Since forever, a lot of things I ended up being interested in were traditionally considered ‘male’, like science, adventure sports, or leadership, so pursuing those always came with at least commentary and often actual adversity. 

It was particularly tricky for me to manage my career through the family building phase, often more because of people’s biases than the actual juggling it required. Of course there were also plenty of other challenges, often self-inflicted — the more difficult, the more interesting. 

What is your view on failure?

I don’t necessarily like that word, because it assigns a negative spin to something that is an essential part of pursuing anything of worth. You try to solve a problem, it doesn’t work or not all the way, so you adjust your approach and try again. In science we call that an experiment, and provided that the set up and conduct of the experiment were rigorous (so you can learn something from it), every outcome is valid. 

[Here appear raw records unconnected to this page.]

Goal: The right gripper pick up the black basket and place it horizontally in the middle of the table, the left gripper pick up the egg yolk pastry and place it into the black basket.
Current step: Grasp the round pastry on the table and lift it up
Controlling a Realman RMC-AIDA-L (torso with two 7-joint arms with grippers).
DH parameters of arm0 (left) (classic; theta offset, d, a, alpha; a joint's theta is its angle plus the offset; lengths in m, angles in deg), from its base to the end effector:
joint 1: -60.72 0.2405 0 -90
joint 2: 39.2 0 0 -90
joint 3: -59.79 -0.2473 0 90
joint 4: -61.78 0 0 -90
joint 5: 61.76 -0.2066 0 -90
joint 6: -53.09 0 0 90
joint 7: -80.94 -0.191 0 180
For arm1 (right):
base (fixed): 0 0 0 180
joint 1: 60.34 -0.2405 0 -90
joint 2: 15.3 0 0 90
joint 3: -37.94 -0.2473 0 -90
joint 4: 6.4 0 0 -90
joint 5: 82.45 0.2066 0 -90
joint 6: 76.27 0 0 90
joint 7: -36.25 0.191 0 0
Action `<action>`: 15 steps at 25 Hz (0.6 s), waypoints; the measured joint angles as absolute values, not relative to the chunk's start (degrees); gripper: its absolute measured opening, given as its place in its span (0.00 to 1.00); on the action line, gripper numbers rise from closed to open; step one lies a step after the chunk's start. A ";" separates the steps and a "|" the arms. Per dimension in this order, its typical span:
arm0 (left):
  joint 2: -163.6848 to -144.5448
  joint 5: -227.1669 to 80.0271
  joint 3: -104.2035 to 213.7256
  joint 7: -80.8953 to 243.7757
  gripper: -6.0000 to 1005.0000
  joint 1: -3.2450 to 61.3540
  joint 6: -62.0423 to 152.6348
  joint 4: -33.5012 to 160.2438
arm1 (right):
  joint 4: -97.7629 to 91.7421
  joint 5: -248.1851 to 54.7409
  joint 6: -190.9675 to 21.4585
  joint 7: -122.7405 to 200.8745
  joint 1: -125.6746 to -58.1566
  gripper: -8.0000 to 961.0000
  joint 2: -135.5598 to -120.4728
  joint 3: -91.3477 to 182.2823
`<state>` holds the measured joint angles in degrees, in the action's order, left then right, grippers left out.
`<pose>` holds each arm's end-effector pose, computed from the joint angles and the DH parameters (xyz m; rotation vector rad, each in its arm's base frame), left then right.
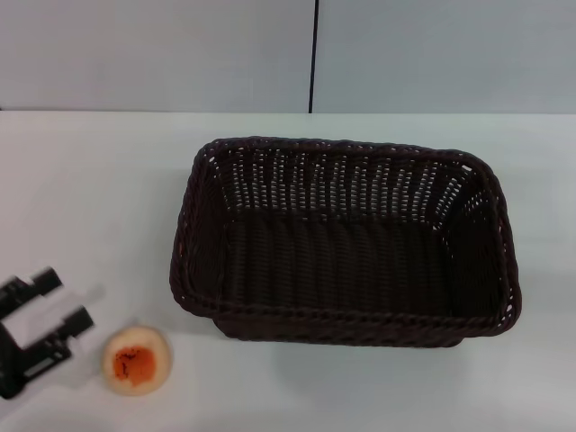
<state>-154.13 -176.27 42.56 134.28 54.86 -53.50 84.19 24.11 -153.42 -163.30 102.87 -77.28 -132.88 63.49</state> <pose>-0.3346 0.1906 0.0095 -2.3039 -0.7216 -0.9705 0.3040 0.3364 0.1161 -1.6764 0.6010 1.2131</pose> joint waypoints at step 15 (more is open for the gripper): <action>-155.99 -182.64 42.03 133.61 0.64 54.33 -47.35 84.05 | 22.53 -153.52 -163.28 100.18 -78.92 0.48 -132.28 63.42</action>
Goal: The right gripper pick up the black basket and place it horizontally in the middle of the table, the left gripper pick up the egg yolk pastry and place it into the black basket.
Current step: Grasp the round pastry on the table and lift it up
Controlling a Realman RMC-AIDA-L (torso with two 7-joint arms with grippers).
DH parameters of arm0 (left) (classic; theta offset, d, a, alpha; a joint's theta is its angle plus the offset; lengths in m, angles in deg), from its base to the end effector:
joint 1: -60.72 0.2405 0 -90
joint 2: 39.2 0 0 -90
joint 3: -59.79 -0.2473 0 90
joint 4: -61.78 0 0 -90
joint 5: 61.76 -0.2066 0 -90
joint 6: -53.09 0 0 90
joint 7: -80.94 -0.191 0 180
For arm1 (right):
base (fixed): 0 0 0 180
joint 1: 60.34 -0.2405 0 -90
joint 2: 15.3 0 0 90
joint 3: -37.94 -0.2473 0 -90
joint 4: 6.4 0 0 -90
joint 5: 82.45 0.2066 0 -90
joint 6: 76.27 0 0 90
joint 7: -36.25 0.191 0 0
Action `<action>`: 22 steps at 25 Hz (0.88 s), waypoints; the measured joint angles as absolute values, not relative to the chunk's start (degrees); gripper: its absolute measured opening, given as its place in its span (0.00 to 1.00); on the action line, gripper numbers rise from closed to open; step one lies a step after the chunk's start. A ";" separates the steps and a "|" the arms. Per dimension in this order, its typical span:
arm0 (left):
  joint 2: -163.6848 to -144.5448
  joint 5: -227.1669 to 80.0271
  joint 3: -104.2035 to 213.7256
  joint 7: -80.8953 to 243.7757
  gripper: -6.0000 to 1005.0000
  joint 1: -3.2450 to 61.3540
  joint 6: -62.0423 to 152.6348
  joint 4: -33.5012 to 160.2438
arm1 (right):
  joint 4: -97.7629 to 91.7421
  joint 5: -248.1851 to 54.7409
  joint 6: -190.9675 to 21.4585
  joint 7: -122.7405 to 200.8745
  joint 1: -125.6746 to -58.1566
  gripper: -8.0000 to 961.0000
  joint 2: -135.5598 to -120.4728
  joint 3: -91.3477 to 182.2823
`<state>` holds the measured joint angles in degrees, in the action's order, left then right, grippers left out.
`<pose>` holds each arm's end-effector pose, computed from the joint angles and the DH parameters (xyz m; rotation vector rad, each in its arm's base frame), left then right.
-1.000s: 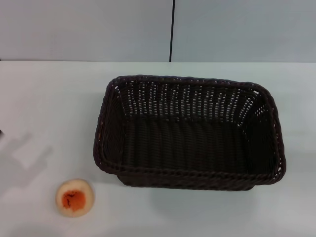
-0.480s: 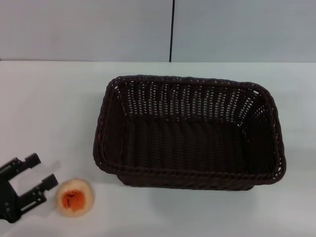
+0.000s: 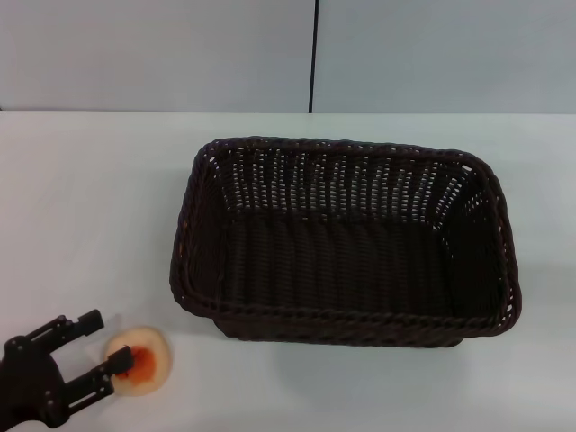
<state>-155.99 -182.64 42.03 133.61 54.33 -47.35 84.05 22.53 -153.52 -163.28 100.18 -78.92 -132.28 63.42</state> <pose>-0.3444 0.1857 -0.0235 -2.3863 -0.8127 -0.8423 0.2984 0.3442 0.1146 -1.6920 0.5591 1.2012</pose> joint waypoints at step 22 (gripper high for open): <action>-156.97 -186.29 42.07 133.20 0.54 53.57 -42.87 84.11 | 22.42 -153.73 -162.24 99.88 -79.32 0.48 -132.10 63.43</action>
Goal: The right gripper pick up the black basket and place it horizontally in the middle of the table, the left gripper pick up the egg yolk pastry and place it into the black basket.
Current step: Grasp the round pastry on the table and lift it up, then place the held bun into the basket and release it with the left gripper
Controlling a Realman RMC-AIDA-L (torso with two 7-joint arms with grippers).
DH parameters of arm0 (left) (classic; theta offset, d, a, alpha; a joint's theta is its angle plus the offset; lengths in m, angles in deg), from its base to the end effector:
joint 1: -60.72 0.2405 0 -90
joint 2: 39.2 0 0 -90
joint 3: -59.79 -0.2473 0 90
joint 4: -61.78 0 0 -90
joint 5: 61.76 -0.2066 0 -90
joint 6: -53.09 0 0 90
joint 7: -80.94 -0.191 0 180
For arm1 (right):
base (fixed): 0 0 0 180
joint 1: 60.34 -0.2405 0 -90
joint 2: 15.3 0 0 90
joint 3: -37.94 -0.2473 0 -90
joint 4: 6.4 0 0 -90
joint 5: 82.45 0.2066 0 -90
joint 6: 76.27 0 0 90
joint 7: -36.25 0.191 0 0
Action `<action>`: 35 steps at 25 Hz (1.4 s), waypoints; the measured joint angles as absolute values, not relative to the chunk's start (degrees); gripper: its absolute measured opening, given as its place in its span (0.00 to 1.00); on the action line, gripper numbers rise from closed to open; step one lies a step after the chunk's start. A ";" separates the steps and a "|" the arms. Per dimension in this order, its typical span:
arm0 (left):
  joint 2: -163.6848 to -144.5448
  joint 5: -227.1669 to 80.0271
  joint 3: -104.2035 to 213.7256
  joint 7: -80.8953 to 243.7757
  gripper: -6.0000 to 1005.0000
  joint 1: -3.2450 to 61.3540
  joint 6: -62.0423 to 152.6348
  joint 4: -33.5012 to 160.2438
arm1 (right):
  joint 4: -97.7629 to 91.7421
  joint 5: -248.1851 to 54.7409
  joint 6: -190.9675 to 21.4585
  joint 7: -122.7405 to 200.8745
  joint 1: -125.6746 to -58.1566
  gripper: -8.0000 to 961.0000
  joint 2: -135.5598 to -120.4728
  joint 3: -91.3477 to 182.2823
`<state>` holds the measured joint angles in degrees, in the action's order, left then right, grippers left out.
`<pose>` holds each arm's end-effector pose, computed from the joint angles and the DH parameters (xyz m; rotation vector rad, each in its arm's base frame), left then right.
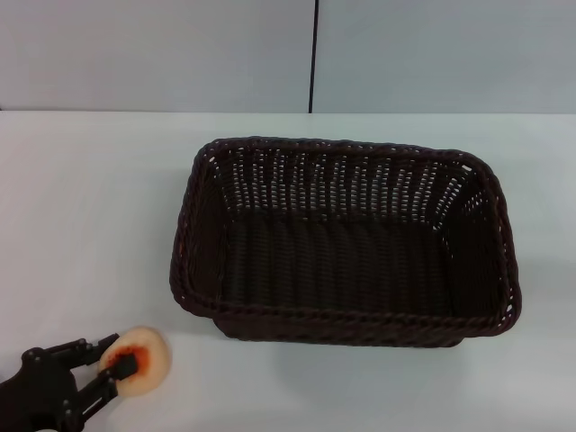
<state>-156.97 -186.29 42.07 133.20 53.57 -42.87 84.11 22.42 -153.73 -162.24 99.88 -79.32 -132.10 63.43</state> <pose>-0.3526 0.1857 -0.0406 -2.4281 -0.8497 -0.7427 0.2996 0.3479 0.1147 -1.6916 0.5627 1.1848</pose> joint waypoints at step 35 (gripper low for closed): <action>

It’s the only way to progress. I like to keep my ‘failure’ rate relatively high, because in my mind if I always ‘succeed’, it means I’m not aiming high enough. All my so-called successes were a result of simply trying again and again. So rather than ’embrace failure’ I would rebrand it as ’embrace the process’.

What drives you? Who or what has shaped who you are?

When I was 13, I lost my favorite uncle to a very aggressive cancer. He was in his mid-forties, talented, handsome, kind, and — within just a few months — he was gone. It was a cruel wake-up call how fickle, random, and unfair life can be, but at the same time instilled in me a profound gratitude to be alive and a desire not to waste a single minute of it. 

Any lessons learned that you can share? 

1. Find an interesting problem to solve that gives you purpose and work at it with passion and grit.
2. Know your values and priorities in life and make choices in alignment with them.
3. Trust the process and have fun, because otherwise what’s the point?